Но опять отворилась дверь, и вошел Коля. Князь точно обрадовался, что пришлось положить назад в карман письма и удалить минуту.
– Ну, происшествие! – сказал Коля, усаживаясь на кушетке и прямо подходя к предмету, как и все ему подобные. – Как вы теперь смотрите на Ипполита? Без уважения?
– Почему же… но, Коля, я устал… Притом же об этом слишком грустно опять начинать… Что он, однако?
– Спит и еще два часа проспит. Понимаю; вы дома не спали, ходили в парке… конечно, волнение… еще бы!
– Почему вы знаете, что я ходил в парке и дома не спал?
– Вера сейчас говорила. Уговаривала не входить; я не утерпел, на минутку. Я эти два часа продежурил у постели; теперь Костю Лебедева посадил на очередь. Бурдовский отправился. Так ложитесь же, князь; спокойной… ну, спокойного дня! Только, знаете, я поражен!
– Конечно… всё это…
– Нет, князь, нет; я поражен «Исповедью». Главное, тем местом, где он говорит о провидении и о будущей жизни. Там есть одна ги-гант-ская мысль!
Князь ласково посмотрел на Колю, который, конечно, затем и зашел, чтобы поскорей поговорить про гигантскую мысль.
– Но главное, главное не в одной мысли, а во всей обстановке! Напиши это Вольтер, Руссо, Прудон, я прочту, замечу, но не поражусь до такой степени. Но человек, который знает наверно, что ему остается десять минут, и говорит так, – ведь это гордо! Ведь это высшая независимость собственного достоинства, ведь это значит бравировать прямо… Нет, это гигантская сила духа! И после этого утверждать, что он нарочно не положил капсюля, – это низко и неестественно! А знаете, ведь он обманул вчера, схитрил: я вовсе никогда с ним сак не укладывал и никакого пистолета не видал; он сам всё укладывал, так что он меня вдруг с толку сбил. Вера говорит, что вы оставляете его здесь; клянусь, что не будет опасности, тем более что мы все при нем безотлучно.
– А кто из вас там был ночью?
– Я, Костя Лебедев, Бурдовский; Келлер побыл немного, а потом перешел спать к Лебедеву, потому что у нас не на чем было лечь. Фердыщенко тоже спал у Лебедева, в семь часов ушел. Генерал всегда у Лебедева, теперь тоже ушел… Лебедев, может быть, к вам придет сейчас; он, не знаю зачем, вас искал, два раза спрашивал. Пускать его или не пускать, коли вы спать ляжете? Я тоже спать иду.

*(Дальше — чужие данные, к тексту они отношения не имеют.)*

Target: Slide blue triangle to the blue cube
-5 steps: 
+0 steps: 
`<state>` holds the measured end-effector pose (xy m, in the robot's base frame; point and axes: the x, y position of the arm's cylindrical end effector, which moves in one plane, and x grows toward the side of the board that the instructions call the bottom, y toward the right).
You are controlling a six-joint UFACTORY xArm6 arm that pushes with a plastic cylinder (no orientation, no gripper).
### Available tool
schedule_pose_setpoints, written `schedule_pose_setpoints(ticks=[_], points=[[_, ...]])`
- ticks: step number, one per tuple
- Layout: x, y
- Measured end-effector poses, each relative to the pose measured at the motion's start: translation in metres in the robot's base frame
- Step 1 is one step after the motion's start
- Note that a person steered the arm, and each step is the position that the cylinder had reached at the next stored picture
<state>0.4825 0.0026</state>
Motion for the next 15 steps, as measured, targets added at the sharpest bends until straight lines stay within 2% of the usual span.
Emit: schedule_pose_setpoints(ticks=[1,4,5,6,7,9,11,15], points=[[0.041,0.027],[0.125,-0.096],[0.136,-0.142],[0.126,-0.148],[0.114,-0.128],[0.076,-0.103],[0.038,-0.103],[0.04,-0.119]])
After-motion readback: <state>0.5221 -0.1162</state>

Ах да, сказал бы я вам одну вещь; удивил меня давеча генерал: Бурдовский разбудил меня в седьмом часу на дежурство, почти даже в шесть; я на минутку вышел, встречаю вдруг генерала и до того еще хмельного, что меня не узнал; стоит предо мной как столб; так и накинулся на меня, как очнулся: «Что, дескать, больной? Я шел узнать про больного…» Я отрапортовал, ну – то, се. «Это всё хорошо, говорит, но я, главное, шел, затем и встал, чтобы тебя предупредить: я имею основание предполагать, что при господине Фердыщенке нельзя всего говорить и… надо удерживаться». Понимаете, князь?
– Неужто? Впрочем… для нас всё равно.
– Да, без сомнения, всё равно, мы не масоны! Так что я даже подивился, что генерал нарочно шел меня из-за этого ночью будить.
– Фердыщенко ушел, вы говорите?
– В семь часов; зашел ко мне мимоходом: я дежурю! Сказал, что идет доночевывать к Вилкину, – пьяница такой есть один, Вилкин. Ну, иду! А вот и Лукьян Тимофеич… Князь хочет спать, Лукьян Тимофеич; оглобли назад!
– Единственно на минуту, многоуважаемый князь, по некоторому значительному в моих глазах делу, – натянуто и каким-то проникнутым тоном вполголоса проговорил вошедший Лебедев и с важностию поклонился. Он только что воротился и даже к себе не успел зайти, так что и шляпу еще держал в руках. Лицо его было озабоченное и с особенным, необыкновенным оттенком собственного достоинства. Князь пригласил его садиться.